Avalglucosidase Alfa Dosage

Medically reviewed by Drugs.com. Last updated on Aug 31, 2023.

Applies to the following strengths: ngpt 100 mg

Usual Adult Dose for Pompe disease

Less than 30 kg: 40 mg/kg IV every 2 weeks
At least 30 kg: 20 mg/kg every 2 weeks

Comments:

The patient's actual body weight should be used to calculate the dose.

Use: For the treatment of patients with late-onset Pompe disease (lysosomal acid alpha-glucosidase [GAA] deficiency)

Usual Pediatric Dose for Pompe disease

1 year or older:

Less than 30 kg: 40 mg/kg IV every 2 weeks
At least 30 kg: 20 mg/kg every 2 weeks

Comments:

The patient's actual body weight should be used to calculate the dose.

Use: For the treatment of patients with late-onset Pompe disease (lysosomal GAA deficiency)

Renal Dose Adjustments

Data not available

Liver Dose Adjustments

Data not available

Dose Adjustments

Severe hypersensitivity reaction (including anaphylaxis) or severe infusion-associated reaction (IAR):

Administration of this drug should be immediately discontinued and appropriate medical treatment should be started.

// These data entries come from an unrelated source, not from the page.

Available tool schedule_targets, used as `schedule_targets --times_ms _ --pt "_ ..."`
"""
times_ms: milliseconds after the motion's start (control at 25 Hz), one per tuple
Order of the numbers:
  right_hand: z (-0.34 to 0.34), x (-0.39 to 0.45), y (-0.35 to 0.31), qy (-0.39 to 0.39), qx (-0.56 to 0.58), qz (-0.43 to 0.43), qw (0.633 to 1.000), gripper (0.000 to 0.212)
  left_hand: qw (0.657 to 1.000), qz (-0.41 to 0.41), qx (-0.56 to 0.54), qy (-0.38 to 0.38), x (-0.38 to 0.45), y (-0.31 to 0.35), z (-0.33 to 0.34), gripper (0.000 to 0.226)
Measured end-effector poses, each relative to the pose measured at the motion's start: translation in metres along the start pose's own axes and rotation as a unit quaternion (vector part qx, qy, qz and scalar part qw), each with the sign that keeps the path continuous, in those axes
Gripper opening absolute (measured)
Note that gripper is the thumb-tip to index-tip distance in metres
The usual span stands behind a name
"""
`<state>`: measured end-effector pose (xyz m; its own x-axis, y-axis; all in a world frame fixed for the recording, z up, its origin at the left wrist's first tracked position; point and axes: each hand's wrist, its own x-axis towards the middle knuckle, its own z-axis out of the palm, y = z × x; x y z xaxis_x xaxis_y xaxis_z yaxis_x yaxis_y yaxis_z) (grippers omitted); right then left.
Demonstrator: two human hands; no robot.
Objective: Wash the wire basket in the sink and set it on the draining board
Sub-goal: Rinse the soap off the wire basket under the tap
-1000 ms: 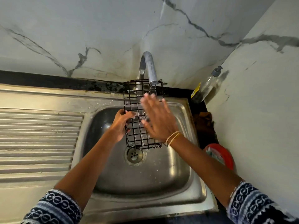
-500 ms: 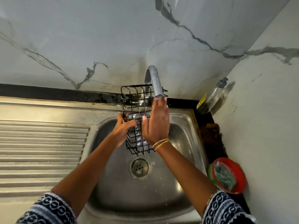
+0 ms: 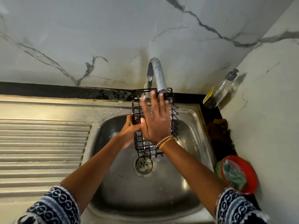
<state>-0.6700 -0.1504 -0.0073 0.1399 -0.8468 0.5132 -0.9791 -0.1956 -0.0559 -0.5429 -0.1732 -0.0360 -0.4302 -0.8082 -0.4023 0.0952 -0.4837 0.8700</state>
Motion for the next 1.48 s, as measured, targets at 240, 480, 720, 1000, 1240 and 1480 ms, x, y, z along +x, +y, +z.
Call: schedule_targets --times_ms 240,480,720,1000,1240,1480 --pt "-0.007 0.009 0.045 0.083 0.017 0.198 0.977 0.072 1.0 -0.002 -0.001 0.012 0.0 -0.002 -0.009 0.068" --pt "0.003 -0.008 0.015 0.002 -0.021 -0.033 0.999 0.067 0.997 -0.042 -0.057 0.008 0.002 -0.01 0.0 0.063" --pt "0.005 -0.02 0.007 0.023 0.043 0.144 0.988 0.067 0.998 -0.004 -0.057 0.011 0.007 0.004 0.004 0.066" --pt "0.006 -0.037 0.022 0.036 0.06 0.315 0.947 0.069 0.995 -0.011 -0.088 0.039 0.004 0.0 0.005 0.046" --pt "0.014 -0.062 0.013 -0.028 0.027 0.081 0.996 0.065 0.993 -0.021 -0.112 0.037 0.001 -0.001 0.006 0.061" --pt "0.016 -0.08 -0.003 -0.078 0.03 0.0 0.996 0.067 0.99 -0.021 -0.127 0.059 -0.004 0.001 -0.002 0.053"
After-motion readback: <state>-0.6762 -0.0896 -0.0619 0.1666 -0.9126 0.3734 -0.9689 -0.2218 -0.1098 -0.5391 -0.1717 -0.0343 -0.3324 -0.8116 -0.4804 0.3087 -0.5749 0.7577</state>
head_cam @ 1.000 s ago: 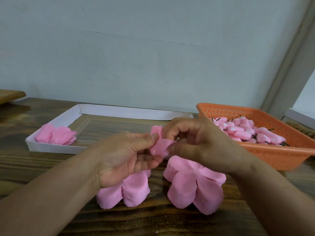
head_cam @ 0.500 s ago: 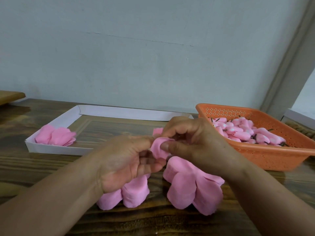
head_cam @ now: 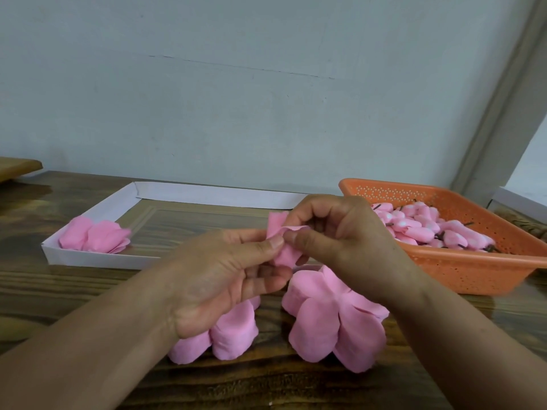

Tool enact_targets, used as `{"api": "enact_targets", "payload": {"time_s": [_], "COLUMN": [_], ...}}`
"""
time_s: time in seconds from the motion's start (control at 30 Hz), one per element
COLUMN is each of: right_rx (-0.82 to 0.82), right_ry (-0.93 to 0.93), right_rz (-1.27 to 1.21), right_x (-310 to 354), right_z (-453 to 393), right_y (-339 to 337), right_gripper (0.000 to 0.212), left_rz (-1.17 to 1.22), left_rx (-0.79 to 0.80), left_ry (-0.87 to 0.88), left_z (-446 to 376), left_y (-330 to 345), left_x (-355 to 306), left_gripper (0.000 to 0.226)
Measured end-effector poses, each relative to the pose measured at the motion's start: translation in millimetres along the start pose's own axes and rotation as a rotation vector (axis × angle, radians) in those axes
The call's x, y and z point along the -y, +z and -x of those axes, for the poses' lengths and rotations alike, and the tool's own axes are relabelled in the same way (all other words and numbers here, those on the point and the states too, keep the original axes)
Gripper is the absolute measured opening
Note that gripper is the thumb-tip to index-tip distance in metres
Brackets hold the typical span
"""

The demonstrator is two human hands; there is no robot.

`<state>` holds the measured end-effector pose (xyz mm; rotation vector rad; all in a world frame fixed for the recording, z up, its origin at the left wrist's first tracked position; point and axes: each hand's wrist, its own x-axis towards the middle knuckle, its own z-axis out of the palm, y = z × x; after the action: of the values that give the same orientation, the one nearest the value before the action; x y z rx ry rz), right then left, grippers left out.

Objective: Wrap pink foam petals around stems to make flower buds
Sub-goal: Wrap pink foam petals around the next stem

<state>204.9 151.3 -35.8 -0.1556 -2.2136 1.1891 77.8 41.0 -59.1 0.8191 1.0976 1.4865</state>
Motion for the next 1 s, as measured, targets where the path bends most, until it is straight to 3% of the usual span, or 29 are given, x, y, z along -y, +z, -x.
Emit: {"api": "enact_targets", "payload": {"time_s": [0.17,0.33,0.43,0.7,0.83,1.0], "right_rx": [0.041,0.017,0.044,0.247,0.332,0.229], "right_ry": [-0.029,-0.097,-0.112,-0.104,-0.056,-0.049], "right_rz": [-0.003,-0.038,0.009,0.208,0.277,0.255], "right_x": [1.6,5.2,6.7,16.9,19.3,14.3], "right_z": [-0.4,-0.3,0.8,4.5,6.0,2.5], "right_y": [-3.9,-22.1,-30.6,-37.5,-36.4,-24.9], "right_gripper": [0.011,0.031,0.030,0.032,0.020,0.020], "left_rz": [0.044,0.089,0.103,0.059,0.070,0.053], "left_rx": [-0.008,0.062,0.097,0.154,0.127,0.096], "left_ry": [-0.011,-0.074,-0.088,-0.063,-0.084,-0.078], "left_z": [0.5,1.1,1.4,1.2,0.5,1.1], "left_y": [1.1,-0.8,-2.7,-8.8,-9.1,-4.4], "left_x": [-1.8,-4.7,-3.5,0.2,0.3,-1.1], "left_gripper": [0.021,0.018,0.020,0.011,0.017,0.021]}}
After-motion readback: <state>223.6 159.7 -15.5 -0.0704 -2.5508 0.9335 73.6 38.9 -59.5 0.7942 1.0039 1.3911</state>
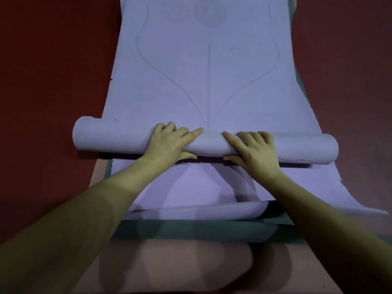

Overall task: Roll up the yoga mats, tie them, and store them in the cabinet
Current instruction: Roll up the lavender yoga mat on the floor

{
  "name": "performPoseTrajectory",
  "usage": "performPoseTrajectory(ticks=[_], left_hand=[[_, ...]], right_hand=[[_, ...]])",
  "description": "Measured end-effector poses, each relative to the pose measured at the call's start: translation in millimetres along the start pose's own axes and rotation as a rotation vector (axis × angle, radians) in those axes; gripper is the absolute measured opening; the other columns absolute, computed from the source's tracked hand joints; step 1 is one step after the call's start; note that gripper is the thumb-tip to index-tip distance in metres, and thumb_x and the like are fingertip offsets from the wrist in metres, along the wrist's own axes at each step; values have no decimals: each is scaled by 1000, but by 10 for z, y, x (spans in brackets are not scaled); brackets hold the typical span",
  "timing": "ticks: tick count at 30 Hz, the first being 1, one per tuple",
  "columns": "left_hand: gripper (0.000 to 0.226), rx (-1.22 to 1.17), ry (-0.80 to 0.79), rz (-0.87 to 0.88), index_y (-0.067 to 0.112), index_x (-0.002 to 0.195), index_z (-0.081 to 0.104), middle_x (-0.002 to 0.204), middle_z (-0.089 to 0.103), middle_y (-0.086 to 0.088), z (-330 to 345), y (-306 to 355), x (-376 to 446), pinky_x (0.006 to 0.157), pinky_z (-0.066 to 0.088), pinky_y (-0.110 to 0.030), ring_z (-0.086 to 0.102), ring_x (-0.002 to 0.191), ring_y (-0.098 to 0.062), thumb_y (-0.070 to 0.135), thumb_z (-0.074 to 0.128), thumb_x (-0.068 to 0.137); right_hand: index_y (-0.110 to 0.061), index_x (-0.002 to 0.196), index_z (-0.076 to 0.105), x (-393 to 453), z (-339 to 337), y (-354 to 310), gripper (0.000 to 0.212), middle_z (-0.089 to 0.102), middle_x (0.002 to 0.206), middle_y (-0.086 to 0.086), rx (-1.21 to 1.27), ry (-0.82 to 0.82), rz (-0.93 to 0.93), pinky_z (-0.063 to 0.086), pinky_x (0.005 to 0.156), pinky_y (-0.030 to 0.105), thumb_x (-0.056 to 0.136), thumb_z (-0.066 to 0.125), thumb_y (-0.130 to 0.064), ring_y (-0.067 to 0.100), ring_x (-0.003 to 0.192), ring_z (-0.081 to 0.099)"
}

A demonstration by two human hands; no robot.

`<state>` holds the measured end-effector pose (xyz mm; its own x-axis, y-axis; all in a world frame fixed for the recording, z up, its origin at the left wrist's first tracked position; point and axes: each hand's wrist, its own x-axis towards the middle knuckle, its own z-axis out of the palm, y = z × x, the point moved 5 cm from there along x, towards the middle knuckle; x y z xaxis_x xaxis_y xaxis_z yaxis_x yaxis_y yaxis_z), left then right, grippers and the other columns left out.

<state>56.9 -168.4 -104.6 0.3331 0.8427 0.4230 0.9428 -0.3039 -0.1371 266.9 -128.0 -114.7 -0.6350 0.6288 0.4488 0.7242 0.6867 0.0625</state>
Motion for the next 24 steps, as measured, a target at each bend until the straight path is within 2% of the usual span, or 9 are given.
performPoseTrajectory(ticks=[2, 7, 14, 18, 22, 24], left_hand=[[73, -8, 19, 33, 26, 123, 61, 78, 65, 4, -65, 82, -116, 57, 40, -31, 52, 60, -23, 71, 55, 65], [70, -51, 10, 39, 24, 124, 62, 79, 65, 3, -210, 250, -407, 56, 40, -32, 52, 60, -23, 69, 51, 71], [67, -105, -29, 28, 25, 125, 62, 88, 66, 5, -337, 423, -810, 66, 29, -33, 53, 68, -22, 67, 43, 76], [75, -123, -71, 17, 26, 124, 63, 91, 67, 5, -274, 348, -739, 64, 38, -32, 56, 69, -23, 73, 39, 71], [80, -160, -118, 32, 24, 121, 65, 86, 69, 2, -193, 182, -536, 56, 43, -30, 60, 65, -24, 76, 34, 68], [79, -128, -102, 61, 22, 125, 62, 92, 69, -1, -161, 175, -523, 57, 44, -32, 60, 67, -26, 74, 35, 72]], right_hand=[[-28, 131, 46, -136, -91, -58, 57, 66, 103, 3, 23, -8, -8, 37, 84, 42, 86, 47, -63, 27, 86, 61], [-28, 131, 47, -355, -262, -245, 57, 66, 100, 3, 59, -42, -19, 37, 79, 40, 87, 46, -63, 27, 83, 62], [-22, 129, 58, -660, -376, -472, 60, 65, 99, 7, 72, -81, -61, 38, 76, 40, 88, 46, -64, 29, 83, 60], [-18, 130, 58, -603, -367, -489, 60, 63, 112, 13, 44, -75, -57, 40, 83, 43, 89, 48, -60, 32, 96, 60], [-15, 135, 47, -579, -332, -606, 49, 60, 125, 15, -29, -6, -10, 36, 97, 49, 94, 48, -41, 35, 113, 52], [-16, 138, 46, -588, -293, -630, 50, 57, 131, 14, -24, -43, 19, 34, 102, 52, 97, 41, -44, 35, 119, 50]])
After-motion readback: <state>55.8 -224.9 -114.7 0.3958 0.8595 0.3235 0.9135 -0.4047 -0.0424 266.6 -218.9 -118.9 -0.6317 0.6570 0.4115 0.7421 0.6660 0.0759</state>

Mild to moderate hypersensitivity reaction or moderate IAR:

Temporarily holding or slowing the infusion rate should be considered and appropriate medical treatment should be started.
If symptoms persist despite temporarily holding the infusion: The treating physician should wait at least 30 minutes for symptoms to resolve before deciding to stop the infusion for the day.
If symptoms subside: The infusion should resume for 30 minutes at half the rate at which the reaction occurred, and then the infusion rate should be increased by 50% for 15 to 30 minutes; if symptoms do not recur, the infusion rate should be increased to the rate at which the reaction occurred and subsequent increases in a stepwise manner should be considered.

Precautions

US BOXED WARNINGS:

HYPERSENSITIVITY REACTIONS INCLUDING ANAPHYLAXIS: Patients treated with this drug have had life-threatening hypersensitivity reactions (including anaphylaxis); appropriate medical support measures (including cardiopulmonary resuscitation equipment) should be readily available during administration. If a severe hypersensitivity reaction (e.g., anaphylaxis) occurs, this drug should be discontinued immediately and appropriate medical treatment should be started; a desensitization procedure to this drug may be considered in patients with severe hypersensitivity reaction.
INFUSION-ASSOCIATED REACTIONS (IARs): Patients treated with this drug have had severe IARs; if severe IARs occur, immediate discontinuation of this drug, starting appropriate medical treatment, and the benefits/risks of readministering this drug after severe IARs should be considered. Patients with an acute underlying illness at the time of infusion may be at greater risk for IARs; patients with advanced Pompe disease may have compromised cardiac and respiratory function, which may predispose them to higher risk of severe complications from IARs.
RISK OF ACUTE CARDIORESPIRATORY FAILURE IN SUSCEPTIBLE PATIENTS: Patients susceptible to fluid volume overload, or those with acute underlying respiratory illness or compromised cardiac or respiratory function for whom fluid restriction is indicated may be at risk of serious exacerbation of their cardiac or respiratory status during infusion of this drug. More frequent monitoring of vitals should be performed during infusion in such patients.

CONTRAINDICATIONS: None

Safety and efficacy have not been established in patients younger than 1 year.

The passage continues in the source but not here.